How the Government is responding to the Marmot Review on health inequalities
28. 2010’s Marmot Review into health inequalities noted that “as in other high-income countries, in England, obesity is associated with economic and social deprivation...and is becoming increasingly common”. Prevalence of overweight and obesity is strongly linked to lower socioeconomic groups and the areas of England with the highest obesity rates are amongst the poorest.

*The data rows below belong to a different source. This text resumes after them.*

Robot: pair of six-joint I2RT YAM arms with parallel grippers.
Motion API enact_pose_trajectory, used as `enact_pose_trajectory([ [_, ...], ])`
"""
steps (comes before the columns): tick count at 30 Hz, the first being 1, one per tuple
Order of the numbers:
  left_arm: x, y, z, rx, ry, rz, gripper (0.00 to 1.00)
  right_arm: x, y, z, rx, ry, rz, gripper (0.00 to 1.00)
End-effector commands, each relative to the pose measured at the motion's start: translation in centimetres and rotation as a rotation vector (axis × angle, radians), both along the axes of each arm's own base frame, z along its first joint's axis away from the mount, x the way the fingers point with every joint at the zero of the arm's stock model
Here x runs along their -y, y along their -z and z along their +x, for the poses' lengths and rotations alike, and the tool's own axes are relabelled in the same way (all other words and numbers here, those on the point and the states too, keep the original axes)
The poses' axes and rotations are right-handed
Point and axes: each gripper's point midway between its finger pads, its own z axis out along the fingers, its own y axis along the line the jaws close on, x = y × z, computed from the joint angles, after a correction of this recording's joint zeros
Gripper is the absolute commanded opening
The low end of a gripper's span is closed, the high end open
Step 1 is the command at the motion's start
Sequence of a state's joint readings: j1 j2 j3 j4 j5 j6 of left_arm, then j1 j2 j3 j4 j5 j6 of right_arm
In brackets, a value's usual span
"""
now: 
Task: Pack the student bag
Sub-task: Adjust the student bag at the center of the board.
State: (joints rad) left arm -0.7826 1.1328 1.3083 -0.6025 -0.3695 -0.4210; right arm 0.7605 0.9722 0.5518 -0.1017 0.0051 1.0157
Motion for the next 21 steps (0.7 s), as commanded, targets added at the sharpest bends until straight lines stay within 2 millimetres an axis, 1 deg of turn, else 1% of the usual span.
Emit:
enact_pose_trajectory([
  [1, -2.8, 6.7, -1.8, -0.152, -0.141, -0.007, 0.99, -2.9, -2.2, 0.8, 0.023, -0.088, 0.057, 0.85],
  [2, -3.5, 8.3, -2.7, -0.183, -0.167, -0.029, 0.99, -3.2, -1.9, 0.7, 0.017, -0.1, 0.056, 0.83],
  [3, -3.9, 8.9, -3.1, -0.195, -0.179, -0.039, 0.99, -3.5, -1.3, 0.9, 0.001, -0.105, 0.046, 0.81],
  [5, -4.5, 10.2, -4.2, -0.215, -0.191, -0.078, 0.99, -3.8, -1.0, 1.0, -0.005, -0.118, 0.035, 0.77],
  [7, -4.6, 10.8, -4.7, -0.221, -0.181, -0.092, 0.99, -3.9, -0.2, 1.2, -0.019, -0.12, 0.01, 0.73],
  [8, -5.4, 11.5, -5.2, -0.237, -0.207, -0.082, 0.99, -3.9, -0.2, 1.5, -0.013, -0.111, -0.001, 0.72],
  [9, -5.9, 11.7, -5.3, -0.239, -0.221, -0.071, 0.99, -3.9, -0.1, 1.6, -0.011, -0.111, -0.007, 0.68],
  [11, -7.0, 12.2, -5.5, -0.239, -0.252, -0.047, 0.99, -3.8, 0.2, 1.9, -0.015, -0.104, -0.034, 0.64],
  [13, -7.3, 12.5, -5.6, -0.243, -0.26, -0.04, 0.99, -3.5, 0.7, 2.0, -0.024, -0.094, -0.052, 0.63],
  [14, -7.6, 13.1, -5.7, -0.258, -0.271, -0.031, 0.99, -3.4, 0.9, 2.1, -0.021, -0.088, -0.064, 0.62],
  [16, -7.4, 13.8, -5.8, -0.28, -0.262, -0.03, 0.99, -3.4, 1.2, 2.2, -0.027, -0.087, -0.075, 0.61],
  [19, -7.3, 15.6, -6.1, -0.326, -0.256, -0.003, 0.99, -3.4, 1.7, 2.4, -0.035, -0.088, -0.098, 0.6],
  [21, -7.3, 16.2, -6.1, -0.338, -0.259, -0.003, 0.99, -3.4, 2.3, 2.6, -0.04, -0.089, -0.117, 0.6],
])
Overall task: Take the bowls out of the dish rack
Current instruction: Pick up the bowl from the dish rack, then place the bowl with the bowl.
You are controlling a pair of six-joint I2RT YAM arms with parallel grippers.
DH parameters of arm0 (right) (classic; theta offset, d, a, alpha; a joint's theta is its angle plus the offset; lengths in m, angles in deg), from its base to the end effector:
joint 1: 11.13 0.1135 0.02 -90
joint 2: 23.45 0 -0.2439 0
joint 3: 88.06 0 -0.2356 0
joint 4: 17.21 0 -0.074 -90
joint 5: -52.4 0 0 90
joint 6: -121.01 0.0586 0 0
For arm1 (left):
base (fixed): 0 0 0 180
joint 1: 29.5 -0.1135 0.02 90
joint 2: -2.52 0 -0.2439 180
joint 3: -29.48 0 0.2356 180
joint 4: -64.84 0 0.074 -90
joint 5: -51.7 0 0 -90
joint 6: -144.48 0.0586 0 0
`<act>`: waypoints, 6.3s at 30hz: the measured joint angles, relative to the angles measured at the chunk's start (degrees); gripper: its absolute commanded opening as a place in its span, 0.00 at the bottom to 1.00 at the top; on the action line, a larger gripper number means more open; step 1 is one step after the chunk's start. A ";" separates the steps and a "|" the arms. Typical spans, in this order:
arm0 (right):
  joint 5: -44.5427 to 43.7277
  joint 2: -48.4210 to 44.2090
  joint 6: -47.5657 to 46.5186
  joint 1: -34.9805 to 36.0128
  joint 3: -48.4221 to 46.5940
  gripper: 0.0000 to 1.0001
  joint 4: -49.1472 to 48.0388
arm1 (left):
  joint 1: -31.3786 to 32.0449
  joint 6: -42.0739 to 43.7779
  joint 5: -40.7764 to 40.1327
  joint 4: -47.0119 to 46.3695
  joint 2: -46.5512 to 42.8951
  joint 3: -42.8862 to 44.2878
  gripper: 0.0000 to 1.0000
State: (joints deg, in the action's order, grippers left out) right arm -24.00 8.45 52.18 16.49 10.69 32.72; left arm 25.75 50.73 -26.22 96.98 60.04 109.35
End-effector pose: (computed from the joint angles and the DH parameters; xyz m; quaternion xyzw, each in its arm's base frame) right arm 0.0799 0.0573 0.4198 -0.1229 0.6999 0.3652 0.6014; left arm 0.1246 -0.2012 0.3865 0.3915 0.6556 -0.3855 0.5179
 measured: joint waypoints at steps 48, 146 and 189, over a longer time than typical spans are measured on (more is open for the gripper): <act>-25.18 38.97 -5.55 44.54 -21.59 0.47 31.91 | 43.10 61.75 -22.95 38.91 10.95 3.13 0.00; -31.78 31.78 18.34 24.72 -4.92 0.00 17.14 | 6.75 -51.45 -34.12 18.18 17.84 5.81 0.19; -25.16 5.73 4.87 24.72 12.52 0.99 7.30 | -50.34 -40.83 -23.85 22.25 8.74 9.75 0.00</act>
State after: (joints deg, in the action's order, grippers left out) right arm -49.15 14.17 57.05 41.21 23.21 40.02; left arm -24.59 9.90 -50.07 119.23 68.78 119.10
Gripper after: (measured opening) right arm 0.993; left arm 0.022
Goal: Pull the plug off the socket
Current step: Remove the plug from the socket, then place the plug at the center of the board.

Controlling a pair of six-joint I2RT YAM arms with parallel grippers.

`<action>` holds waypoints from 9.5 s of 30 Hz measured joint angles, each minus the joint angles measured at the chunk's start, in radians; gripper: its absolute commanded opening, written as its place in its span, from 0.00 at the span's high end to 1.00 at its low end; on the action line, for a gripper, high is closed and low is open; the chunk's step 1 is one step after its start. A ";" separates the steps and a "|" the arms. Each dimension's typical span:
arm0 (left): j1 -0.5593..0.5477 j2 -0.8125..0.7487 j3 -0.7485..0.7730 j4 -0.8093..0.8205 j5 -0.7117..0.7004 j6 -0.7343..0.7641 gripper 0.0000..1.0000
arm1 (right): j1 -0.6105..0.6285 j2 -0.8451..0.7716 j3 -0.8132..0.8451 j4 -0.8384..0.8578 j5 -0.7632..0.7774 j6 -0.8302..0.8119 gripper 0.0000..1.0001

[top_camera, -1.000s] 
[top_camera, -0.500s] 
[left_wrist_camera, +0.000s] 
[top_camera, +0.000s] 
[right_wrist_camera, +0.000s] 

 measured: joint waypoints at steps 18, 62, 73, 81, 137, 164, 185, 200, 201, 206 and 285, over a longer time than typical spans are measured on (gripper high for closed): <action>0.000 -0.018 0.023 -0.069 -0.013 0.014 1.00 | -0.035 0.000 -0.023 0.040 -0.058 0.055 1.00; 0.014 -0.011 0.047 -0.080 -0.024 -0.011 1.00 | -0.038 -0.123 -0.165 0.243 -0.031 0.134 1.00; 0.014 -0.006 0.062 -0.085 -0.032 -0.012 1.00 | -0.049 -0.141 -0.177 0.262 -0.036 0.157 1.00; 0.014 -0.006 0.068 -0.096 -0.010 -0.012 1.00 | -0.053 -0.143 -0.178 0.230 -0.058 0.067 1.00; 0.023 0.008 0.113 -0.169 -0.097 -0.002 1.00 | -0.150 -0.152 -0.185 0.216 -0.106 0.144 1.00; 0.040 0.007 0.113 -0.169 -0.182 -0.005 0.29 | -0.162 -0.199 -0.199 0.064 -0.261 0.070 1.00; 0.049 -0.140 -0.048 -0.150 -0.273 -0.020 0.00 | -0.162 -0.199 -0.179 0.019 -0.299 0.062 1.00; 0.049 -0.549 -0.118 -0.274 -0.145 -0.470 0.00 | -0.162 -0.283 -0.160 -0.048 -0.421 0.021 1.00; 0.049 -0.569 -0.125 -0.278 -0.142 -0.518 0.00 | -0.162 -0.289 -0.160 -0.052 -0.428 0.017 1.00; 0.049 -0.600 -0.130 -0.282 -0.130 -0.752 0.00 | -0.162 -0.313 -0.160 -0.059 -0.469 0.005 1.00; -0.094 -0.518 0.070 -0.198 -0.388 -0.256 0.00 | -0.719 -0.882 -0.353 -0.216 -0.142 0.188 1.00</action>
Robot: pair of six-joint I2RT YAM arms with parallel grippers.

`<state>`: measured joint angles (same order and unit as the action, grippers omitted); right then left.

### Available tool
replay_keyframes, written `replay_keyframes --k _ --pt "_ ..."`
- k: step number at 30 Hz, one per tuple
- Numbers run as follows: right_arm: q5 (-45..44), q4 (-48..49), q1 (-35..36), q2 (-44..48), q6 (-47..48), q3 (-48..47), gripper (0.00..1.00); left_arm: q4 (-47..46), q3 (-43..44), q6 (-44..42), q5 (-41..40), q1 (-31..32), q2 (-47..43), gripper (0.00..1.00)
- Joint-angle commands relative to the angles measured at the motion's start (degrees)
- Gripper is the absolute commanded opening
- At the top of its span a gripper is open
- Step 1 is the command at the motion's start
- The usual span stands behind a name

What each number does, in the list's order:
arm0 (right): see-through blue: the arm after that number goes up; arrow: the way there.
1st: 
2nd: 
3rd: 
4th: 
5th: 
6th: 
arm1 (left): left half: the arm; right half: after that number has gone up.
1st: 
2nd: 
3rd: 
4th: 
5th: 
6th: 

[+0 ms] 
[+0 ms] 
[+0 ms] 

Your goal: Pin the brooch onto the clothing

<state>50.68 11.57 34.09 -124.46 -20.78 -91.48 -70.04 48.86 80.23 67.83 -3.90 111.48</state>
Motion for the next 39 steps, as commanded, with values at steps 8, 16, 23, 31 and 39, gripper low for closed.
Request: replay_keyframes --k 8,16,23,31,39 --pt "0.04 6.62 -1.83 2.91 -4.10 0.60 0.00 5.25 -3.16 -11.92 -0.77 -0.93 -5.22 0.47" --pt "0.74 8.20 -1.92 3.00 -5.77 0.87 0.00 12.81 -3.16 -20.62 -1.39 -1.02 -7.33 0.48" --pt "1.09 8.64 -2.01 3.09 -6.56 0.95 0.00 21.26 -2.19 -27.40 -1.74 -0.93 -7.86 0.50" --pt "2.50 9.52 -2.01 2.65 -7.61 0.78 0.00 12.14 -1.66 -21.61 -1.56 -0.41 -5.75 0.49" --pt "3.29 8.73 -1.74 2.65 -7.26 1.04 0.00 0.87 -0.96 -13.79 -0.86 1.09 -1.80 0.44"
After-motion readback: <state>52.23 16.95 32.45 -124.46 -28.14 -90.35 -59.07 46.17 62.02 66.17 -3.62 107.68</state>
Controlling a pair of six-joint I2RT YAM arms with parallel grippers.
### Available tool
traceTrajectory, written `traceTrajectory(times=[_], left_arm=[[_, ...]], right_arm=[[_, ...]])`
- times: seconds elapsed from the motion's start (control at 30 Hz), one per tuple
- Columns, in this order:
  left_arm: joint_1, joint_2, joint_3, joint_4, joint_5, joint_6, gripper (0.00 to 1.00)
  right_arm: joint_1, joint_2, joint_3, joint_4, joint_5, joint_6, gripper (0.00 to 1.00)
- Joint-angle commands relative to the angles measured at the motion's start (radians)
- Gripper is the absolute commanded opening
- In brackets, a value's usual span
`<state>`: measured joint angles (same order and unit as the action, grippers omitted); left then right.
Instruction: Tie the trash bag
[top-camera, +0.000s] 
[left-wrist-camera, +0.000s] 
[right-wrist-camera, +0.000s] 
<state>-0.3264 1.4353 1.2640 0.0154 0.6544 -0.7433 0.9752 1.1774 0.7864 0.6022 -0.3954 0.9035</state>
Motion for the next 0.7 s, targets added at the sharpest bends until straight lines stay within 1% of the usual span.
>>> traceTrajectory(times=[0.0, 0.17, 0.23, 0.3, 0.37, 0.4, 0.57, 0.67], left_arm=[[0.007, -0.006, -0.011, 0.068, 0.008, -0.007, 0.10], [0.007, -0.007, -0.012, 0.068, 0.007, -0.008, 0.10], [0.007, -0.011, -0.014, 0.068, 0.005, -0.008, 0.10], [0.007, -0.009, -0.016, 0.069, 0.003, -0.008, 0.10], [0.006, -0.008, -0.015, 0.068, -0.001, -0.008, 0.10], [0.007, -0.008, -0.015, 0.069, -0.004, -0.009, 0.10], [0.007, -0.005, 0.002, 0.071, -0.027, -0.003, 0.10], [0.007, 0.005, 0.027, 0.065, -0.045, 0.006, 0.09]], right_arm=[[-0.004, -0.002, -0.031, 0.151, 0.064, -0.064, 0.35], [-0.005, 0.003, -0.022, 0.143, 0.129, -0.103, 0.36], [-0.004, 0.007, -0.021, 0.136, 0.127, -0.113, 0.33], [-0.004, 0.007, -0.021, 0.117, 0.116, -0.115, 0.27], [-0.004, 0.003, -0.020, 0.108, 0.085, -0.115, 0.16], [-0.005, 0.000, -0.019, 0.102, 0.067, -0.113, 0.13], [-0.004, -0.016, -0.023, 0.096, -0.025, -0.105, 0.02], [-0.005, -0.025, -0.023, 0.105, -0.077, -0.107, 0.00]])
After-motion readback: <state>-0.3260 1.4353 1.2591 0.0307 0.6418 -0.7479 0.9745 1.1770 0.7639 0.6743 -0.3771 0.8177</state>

29. Well directed and well targeted use of extra money distributed under the auspices of the Health Premium will incentivise Local Authorities to actively try and bring down the local obesity rate. In particular, use of private providers who can provide clinically effective and cost-effective weight-management services will demonstrate value for the extra money invested.
30. Private providers such as LighterLife are especially well equipped to deal with health inequalities as our local Weight-Management Counsellors are often able to access hard-to-reach groups (eg ethnic minorities). Government can help through increased use of Personal Health Budgets, which give the user greater choice and control over their own treatment.
Conclusion
31. Whilst LighterLife broadly welcomes this Government’s plans for an appropriately funding public health service, there are still a great many issues which require clarity. It is not clear, for example, how much funding will be available to treat obese and overweight patients and thus help prevent future public health problems.
32. Similarly, LighterLife has considerable concerns about the practicalities of the system that the Government has proposed. Who will ensure that central and local governments work effectively together? How will the Public Health Outcomes Framework encourage steps to actively tackle obesity in certain areas? We hope that this inquiry casts some more light on these proposals.